Cabe destacar el injusto papel que a las mujeres toca representar a lo largo de la Historia, donde sin ningún fundamento lógico, sufren las consecuencias de culturas y religiones extremadamente machistas. Parece ser que el cielo y los requisitos para alcanzarlo, sean dos caminos que se alejan; el hombre disfruta de todas las comodidades; para llegar hasta él, la mujer sufre todas las atrocidades. ¿Acaso los viudos de la India deben de vivir en total abnegación? Los hombres se sitúan en el extremo opuesto a ello, y más que abnegarse deben de ir probando mujeres, las cuales, irónicamente, parecen provocar a los santurrones varones con cualquier simple gesto casual. Resulta increíble que todavía hoy, al igual que ayer, estas cosas pasen. Del mismo modo salta a la vista una doble moral totalmente hipócrita y absurda, donde las personas que se sitúan al mando se saltan todas sus sagradas creencias y las disfrazan para que parezcan justificables a los ojos de los demás. Está claro que la religión no es igual para todos, y parece ser que los que la inculcan son los que menos creen en ella, o quizás solo creen en sus beneficios.

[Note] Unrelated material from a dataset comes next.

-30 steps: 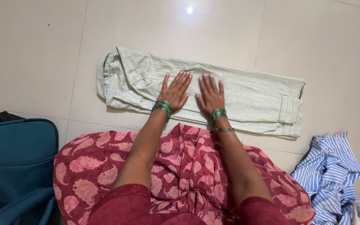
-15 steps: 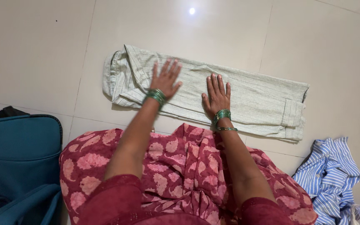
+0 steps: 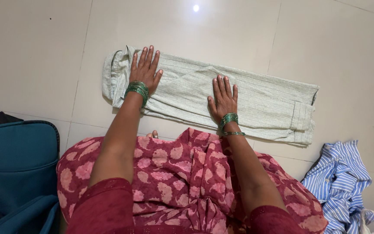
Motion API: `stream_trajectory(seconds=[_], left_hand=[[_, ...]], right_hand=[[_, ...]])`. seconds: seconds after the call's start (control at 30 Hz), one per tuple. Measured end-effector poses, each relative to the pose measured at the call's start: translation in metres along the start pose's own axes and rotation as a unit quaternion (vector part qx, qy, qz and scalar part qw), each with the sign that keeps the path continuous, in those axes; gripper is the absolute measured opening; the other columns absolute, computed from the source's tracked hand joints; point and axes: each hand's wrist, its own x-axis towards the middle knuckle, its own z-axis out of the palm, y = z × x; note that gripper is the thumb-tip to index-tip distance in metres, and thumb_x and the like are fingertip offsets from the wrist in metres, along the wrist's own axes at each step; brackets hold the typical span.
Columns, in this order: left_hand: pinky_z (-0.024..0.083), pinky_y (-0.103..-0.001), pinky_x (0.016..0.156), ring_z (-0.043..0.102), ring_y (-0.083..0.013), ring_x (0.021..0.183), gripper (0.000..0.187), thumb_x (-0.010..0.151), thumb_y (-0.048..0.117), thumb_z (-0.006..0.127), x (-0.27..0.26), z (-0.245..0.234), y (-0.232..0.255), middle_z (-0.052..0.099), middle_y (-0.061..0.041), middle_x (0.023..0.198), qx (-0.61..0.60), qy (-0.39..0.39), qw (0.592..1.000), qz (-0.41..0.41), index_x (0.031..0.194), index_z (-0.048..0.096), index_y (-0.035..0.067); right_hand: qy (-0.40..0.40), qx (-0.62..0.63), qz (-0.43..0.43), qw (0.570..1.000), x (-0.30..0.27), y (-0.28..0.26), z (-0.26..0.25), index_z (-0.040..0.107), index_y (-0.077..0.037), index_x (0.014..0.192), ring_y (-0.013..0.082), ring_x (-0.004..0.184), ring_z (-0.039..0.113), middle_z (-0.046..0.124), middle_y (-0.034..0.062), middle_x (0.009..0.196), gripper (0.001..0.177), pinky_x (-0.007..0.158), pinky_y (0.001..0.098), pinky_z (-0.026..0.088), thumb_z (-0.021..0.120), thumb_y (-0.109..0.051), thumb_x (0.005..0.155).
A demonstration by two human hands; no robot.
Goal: The person folds a light-colored striped shirt on the floor, smoothing it out and folding it into a compact square. They then place the folded shirt into a teal suitcase. Finally, the person picks up a blue and white striped shirt and begins to fold it.
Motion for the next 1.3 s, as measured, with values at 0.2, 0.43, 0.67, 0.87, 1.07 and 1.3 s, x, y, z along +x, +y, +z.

Y la realidad que rodeó a esta película viene como anillo al dedo para cerrar esta reflexión. A los dos días de comenzar el rodaje de “Agua”, se desataron violentas protestas protagonizadas por radicales. Se acusó a la película de ir contra la religión hindú, los decorados fueron destruidos y tirados al río, y las manifestaciones se sucedieron en las calles de Varanasi. Ante las crecientes protestas y amenazas, el rodaje tuvo que ser suspendido. Cuatro años tardó la película en reanudarse, esta vez en Canadá, con un reparto totalmente diferente. Hoy como ayer, muchas cosas no han cambiado, la realidad sigue siendo sangrante, el fundamentalismo todavía marca el camino de la sociedad, y once millones de mujeres viven en condiciones inhumanas en estos ashrams. Podría decirse que el arma que las retiene, apuntando en este caso a su conciencia, es el miedo que su religión les enseñó, muchas de ellas se aferran “voluntariamente” a estas costumbres, ya que creen que si no lo hiciesen traicionarían los textos sagrados. Más parece una prisión que libertad de elección, esperemos que sus invisibles pero tan fuertes muros vayan perdiendo cada vez más su fuerza, para que la verdadera libertad se imponga al fin.